Diriwayatkan, para penyihir Fir'aun kemudian melemparkan tongkat dan tali yang kemudian menjelma menjadi ular-ular menakutkan. Lalu giliran Musa melempar tongkatnya yang berubah menjadi ular raksasa, kemudian memakan semua ular jelmaan yang ada.
Mereka serentak membelakangi Fir'aun biarpun diancam dengan hukuman yang pedih. Tangan dan kaki para ahli sihir yang sudah takluk oleh Musa akan dipotong dengan keadaan terbalik.
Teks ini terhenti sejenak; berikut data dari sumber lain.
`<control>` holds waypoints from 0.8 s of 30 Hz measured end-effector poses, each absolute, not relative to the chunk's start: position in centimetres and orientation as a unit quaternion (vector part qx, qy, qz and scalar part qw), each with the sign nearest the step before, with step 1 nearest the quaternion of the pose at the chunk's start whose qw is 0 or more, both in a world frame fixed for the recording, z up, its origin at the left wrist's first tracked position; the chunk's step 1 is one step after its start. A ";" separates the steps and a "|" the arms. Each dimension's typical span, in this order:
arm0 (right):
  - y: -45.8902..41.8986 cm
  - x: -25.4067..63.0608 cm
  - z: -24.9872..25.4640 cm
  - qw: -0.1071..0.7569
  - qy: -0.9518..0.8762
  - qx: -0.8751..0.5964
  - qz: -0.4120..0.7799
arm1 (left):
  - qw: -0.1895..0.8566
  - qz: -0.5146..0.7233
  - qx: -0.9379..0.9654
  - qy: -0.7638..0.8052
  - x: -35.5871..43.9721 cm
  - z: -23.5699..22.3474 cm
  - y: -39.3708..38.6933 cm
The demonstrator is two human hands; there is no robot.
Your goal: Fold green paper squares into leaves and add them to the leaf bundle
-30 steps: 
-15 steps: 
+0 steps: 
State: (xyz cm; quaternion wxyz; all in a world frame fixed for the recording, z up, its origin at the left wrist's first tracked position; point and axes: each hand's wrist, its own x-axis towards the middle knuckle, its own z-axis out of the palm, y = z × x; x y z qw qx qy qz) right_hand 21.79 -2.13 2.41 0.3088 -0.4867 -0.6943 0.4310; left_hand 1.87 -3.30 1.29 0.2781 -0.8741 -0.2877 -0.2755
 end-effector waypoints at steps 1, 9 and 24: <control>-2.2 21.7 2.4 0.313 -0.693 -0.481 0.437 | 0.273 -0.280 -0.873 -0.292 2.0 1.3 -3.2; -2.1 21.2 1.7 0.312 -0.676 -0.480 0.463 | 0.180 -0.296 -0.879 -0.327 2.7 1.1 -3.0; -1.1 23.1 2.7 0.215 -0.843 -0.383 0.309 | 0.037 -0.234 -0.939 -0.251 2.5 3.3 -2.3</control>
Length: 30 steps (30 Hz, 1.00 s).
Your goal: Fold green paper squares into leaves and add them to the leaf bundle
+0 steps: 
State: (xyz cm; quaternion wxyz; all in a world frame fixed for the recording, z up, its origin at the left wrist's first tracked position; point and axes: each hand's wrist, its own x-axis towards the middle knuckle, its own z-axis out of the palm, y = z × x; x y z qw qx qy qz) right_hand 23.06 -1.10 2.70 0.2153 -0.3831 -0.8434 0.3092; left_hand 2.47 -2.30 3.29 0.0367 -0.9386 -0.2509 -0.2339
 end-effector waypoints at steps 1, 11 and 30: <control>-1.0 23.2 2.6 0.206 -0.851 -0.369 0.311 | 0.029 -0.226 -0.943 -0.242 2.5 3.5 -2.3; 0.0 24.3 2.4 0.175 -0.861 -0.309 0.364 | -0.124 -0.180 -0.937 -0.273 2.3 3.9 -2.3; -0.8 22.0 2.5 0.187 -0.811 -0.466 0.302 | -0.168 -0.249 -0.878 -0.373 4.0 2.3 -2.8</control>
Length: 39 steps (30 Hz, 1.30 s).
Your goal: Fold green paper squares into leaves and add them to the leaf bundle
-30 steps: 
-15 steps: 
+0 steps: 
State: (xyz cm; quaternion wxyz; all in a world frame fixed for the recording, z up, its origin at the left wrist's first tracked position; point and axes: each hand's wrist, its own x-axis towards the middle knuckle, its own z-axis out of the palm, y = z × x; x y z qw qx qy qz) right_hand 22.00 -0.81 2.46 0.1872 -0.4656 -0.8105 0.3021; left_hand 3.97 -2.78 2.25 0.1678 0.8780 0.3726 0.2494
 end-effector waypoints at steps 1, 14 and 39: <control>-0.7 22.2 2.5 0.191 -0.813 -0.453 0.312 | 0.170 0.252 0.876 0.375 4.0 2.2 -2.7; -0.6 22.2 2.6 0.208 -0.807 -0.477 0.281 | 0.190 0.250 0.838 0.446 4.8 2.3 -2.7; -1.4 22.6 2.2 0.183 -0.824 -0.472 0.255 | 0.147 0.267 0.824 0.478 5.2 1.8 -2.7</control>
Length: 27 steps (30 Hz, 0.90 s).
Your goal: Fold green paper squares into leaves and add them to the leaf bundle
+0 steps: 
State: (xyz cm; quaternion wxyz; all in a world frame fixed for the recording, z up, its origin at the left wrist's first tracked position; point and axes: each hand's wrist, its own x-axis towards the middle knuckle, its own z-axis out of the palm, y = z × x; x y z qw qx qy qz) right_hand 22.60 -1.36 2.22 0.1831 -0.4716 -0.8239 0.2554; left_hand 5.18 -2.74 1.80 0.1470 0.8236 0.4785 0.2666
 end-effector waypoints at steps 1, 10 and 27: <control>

Firaun pun akan menyalip mereka di tiang kurma.
Dari dialog antara tukang sihir dan Musa, kita dapat memetik pelajaran tentang pentingnya etika dan kesantunan. Menyusul hari ini, dari memanasnya suhu politik, etika dan tatakrama yang tersisa hanya sedikit. Talkshow atau gelar wicara yang dimunculkan oleh kapitalisme televisi dan disiarkan secara live tidak mampu mem-filter orang-orang yang terbakar emosinya, lalu merusak etika. Menjadi preseden buruk bagi jutaan masyarakat televisi.
Debat-debat politik dalam talkshow hari-hari ini ibarat main cakar-cakaran. Yang satu belum selesai, yang lain sudah menimpa. Terkadang mereka bicara serentak dengan nada tinggi. Ada yang menjerit dan menuding-nuding hidung lawan bicaranya. Tidak ada dialektika, kecuali memenangkan debat dan secepatnya menguasai panggung.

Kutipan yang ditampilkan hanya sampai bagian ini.